La ministre française des Armées est arrivée mercredi soir à Bagdad, la deuxième visite ministérielle en six semaines pour la France, soucieuse de manifester son soutien au nouveau gouvernement irakien, en proie à une crise politique, économique et sanitaire.

Selon son cabinet, Florence Parly devait s’entretenir dans la matinée avec le commandant des forces de la coalition internationale antijihadiste, le président Barham Saleh et le Premier ministre Moustafa al-Kazimi, en poste depuis mai. Elle déjeunera ensuite avec son homologue irakien, Jumaa Enad Al-Joubouri.

Sa visite intervient peu après celle du chef de la diplomatie française Jean-Yves Le Drian et reprend ses thèmes majeurs : la lutte contre le groupe jihadiste Etat islamique (EI) et le respect de la souveraineté de l’Irak, où Iraniens et Américains jouent des muscles.

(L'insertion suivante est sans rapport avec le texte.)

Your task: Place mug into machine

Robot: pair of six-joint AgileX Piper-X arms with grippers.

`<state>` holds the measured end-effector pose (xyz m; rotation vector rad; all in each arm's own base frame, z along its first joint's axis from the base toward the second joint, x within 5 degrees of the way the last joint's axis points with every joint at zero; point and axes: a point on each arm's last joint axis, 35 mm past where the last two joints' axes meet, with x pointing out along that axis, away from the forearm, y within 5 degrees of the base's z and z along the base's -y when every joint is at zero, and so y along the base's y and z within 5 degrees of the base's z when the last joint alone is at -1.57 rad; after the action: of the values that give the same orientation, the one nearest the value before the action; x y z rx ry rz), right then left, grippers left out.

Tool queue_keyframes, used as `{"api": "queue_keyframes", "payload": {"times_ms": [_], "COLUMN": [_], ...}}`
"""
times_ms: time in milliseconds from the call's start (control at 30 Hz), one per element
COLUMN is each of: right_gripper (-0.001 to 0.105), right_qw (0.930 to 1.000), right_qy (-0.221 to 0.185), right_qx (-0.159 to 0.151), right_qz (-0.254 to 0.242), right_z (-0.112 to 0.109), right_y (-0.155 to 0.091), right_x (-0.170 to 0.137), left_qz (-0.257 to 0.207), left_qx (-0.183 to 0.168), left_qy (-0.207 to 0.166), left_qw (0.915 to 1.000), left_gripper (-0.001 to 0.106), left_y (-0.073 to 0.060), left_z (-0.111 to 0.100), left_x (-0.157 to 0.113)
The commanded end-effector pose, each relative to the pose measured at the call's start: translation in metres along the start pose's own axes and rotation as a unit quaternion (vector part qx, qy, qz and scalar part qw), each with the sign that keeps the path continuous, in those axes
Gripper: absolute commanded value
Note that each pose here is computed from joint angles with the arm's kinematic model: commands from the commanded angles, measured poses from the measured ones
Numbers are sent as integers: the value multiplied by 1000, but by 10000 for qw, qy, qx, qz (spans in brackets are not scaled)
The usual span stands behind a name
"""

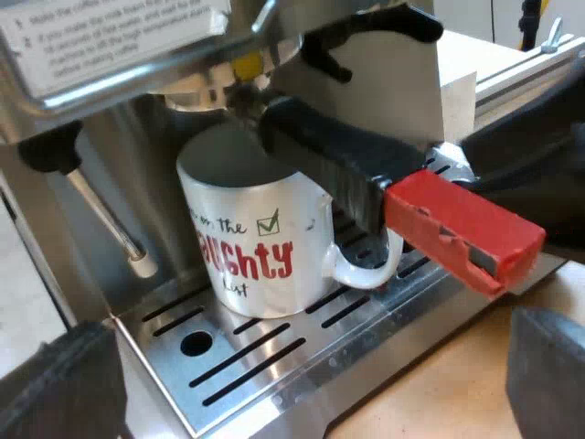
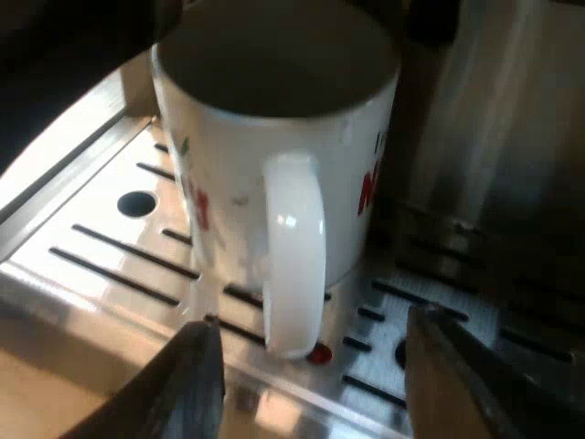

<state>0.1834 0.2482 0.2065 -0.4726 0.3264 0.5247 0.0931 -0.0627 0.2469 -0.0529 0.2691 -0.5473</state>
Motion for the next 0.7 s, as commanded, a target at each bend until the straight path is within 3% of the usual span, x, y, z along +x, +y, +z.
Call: {"api": "queue_keyframes", "payload": {"times_ms": [33, 167, 233, 400, 533, 700], "right_gripper": [48, 48, 42, 0, 0, 0], "right_qw": [9999, 9990, 9978, 9938, 9924, 9931], "right_qy": [-115, -430, -640, -1084, -1198, -1163], "right_qx": [-73, -59, -14, 119, 137, 152], "right_qz": [-17, 64, 163, 207, 227, 5], "right_z": [-1, 8, 16, 31, 35, 38], "right_y": [0, 3, 5, 6, 6, 5], "right_x": [-19, -45, -58, -88, -101, -103], "left_qz": [58, 7, -26, -175, -631, -545], "left_qx": [21, 2, -5, -19, 20, 12], "left_qy": [-112, -495, -646, -830, -701, -728], "left_qw": [9999, 9988, 9979, 9964, 9955, 9959], "left_gripper": [85, 85, 85, 85, 85, 85], "left_y": [-1, -2, -3, -5, -9, -8], "left_z": [12, 30, 38, 56, 61, 62], "left_x": [-15, -40, -50, -75, -83, -83]}}
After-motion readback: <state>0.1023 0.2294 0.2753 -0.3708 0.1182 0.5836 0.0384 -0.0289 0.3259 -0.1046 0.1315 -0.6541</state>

Mme Parly devrait aussi évoquer avec ses interlocuteurs les “ingérences turques” sur le territoire irakien, en particulier les frappes aériennes contre le Parti des travailleurs du Kurdistan (PKK, opposition kurde en Turquie) au Kurdistan irakien.

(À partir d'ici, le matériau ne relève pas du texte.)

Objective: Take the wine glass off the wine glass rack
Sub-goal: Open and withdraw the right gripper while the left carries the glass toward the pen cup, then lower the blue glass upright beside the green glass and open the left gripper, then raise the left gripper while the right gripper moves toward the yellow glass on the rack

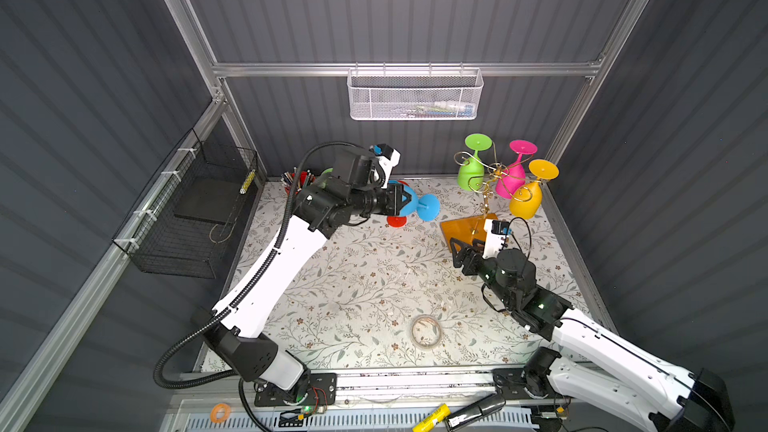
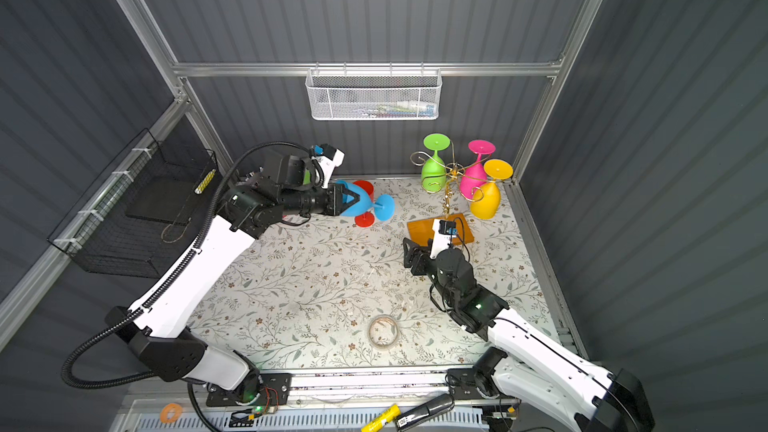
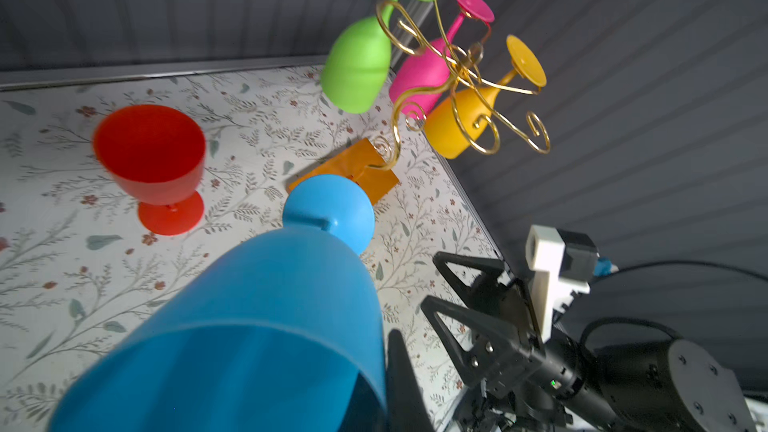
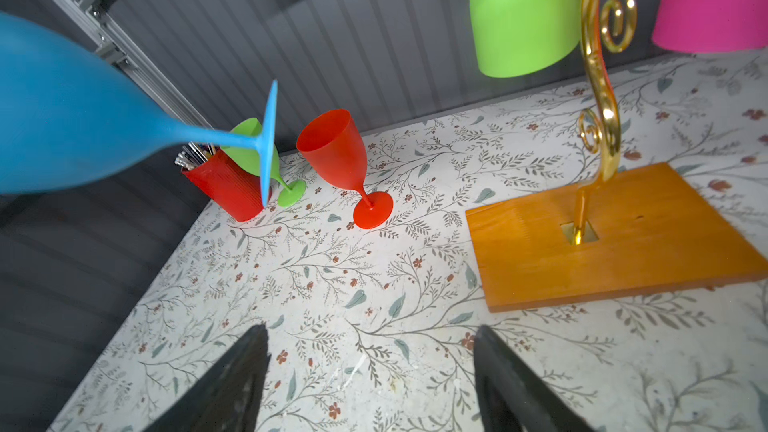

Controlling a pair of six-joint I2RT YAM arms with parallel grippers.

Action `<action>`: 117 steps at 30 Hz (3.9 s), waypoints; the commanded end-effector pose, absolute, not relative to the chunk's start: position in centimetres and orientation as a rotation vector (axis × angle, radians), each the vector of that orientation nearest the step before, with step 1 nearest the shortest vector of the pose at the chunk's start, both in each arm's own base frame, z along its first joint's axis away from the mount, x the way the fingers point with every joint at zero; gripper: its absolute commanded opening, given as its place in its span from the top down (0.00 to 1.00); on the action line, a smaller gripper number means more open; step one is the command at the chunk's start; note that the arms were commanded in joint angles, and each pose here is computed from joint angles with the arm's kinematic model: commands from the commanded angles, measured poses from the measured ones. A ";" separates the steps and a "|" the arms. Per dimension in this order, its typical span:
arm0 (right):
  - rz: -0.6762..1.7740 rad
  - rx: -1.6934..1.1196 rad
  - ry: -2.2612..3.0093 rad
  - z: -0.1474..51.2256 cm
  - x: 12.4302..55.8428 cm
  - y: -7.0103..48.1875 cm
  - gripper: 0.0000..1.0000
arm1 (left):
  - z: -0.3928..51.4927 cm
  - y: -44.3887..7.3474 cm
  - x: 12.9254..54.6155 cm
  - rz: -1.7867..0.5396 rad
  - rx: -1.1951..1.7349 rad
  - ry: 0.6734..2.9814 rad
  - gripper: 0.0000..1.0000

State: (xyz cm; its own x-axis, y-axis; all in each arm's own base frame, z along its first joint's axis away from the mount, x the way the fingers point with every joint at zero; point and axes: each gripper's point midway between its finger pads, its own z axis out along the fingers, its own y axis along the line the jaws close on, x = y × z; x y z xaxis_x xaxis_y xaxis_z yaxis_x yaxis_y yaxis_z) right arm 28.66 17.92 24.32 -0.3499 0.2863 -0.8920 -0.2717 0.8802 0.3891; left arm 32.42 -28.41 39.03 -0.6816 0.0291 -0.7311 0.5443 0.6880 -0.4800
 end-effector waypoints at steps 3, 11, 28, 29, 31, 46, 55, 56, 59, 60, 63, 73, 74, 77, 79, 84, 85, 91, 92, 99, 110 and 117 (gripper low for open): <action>0.550 -0.187 1.730 25.7 27.6 19.8 0.14 | 39.0 -25.1 35.3 -0.894 0.400 2.210 1.00; 0.488 -0.437 1.646 25.5 25.6 23.6 0.12 | 38.9 -21.5 38.9 -0.726 0.302 2.249 1.00; 0.375 -0.672 1.540 23.4 22.6 28.3 0.12 | 30.6 -18.5 45.0 -0.275 0.271 2.485 1.00; 0.374 -0.674 1.540 23.3 22.6 28.4 0.13 | 29.7 -18.5 45.3 -0.258 0.272 2.502 1.00; 0.378 -0.677 1.541 23.1 22.5 28.5 0.13 | 28.1 -18.8 45.8 -0.247 0.282 2.535 1.00; 0.358 -0.663 1.550 22.1 22.8 28.4 0.13 | 20.2 -21.8 49.2 -0.116 0.350 2.632 1.00; 0.351 -0.659 1.552 22.1 23.0 28.6 0.12 | 18.0 -22.4 51.0 -0.094 0.351 2.622 1.00; 0.339 -0.674 1.565 21.4 23.1 28.8 0.12 | 17.7 -22.5 51.1 -0.091 0.354 2.624 1.00; 0.325 -0.676 1.573 20.9 23.3 28.9 0.11 | 16.9 -22.6 51.4 -0.089 0.357 2.631 1.00; 0.320 -0.673 1.575 20.9 23.4 28.9 0.10 | 16.7 -22.7 51.5 -0.093 0.358 2.632 1.00; 0.314 -0.673 1.576 20.8 23.5 28.9 0.09 | 16.6 -22.9 51.9 -0.102 0.355 2.618 0.97; 0.285 -0.688 1.590 20.0 23.9 29.3 0.08 | 17.6 -23.0 53.0 -0.088 0.353 2.562 0.59; 0.281 -0.689 1.592 19.9 23.9 29.3 0.08 | 17.9 -22.9 53.2 -0.090 0.350 2.552 0.56; 0.279 -0.691 1.595 19.8 24.0 29.5 0.08 | 18.6 -23.1 53.5 -0.100 0.346 2.527 0.50; 0.275 -0.689 1.595 19.7 24.0 29.4 0.08 | 19.4 -23.2 53.6 -0.112 0.344 2.506 0.47; 0.268 -0.671 1.587 20.0 24.1 29.0 0.06 | 22.3 -23.3 53.7 -0.134 0.339 2.425 0.29; 0.268 -0.669 1.585 20.0 24.1 28.9 0.06 | 23.2 -23.3 53.5 -0.132 0.337 2.406 0.25; 0.263 -0.664 1.583 20.1 24.1 28.8 0.04 | 27.6 -23.1 52.0 -0.105 0.316 2.308 0.14; 0.263 -0.661 1.582 20.2 24.1 28.7 0.03 | 28.3 -23.2 51.5 -0.107 0.316 2.291 0.12; 0.264 -0.656 1.583 20.3 24.0 28.5 0.02 | 33.2 -23.3 47.5 -0.144 0.298 2.184 0.01; 0.240 -0.598 1.561 22.4 24.0 26.9 0.02 | 34.6 -22.2 39.0 -0.259 0.403 2.140 0.00; 0.257 -0.517 1.598 27.9 24.3 25.8 0.05 | 34.8 -21.6 35.1 -0.320 0.527 1.996 0.00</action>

“On est passé à un niveau d’entorse à la souveraineté irakienne qui est préoccupant”, soulignait-on mercredi au ministère des Armées, réitérant “le plein soutien de la France à la souveraineté irakienne, dans le cadre d’un équilibrisme régional compliqué”.

En matière de lutte antiterroriste, Paris alerte régulièrement la communauté internationale sur le besoin de ne pas baisser la garde face à l’EI alors que les tensions américano-iraniennes du début de l’année et la crise sanitaire mondiale ont placé le sujet au second plan.

“On détecte des éléments de réorganisation de Daech (l’acronyme arabe de l’EI, ndlr) dans la clandestinité qui n’était pas imprévue, mais qui est un vrai défi pour l’Irak”, souligne le ministère.

Les dissensions au sein de la coalition, dont fait partie la France, ne cessent de s’exacerber. Les Européens notamment accusent Washington de mettre en danger la présence des troupes étrangères anti-EI en effectuant unilatéralement des raids contre des factions chiites favorables à l’Iran.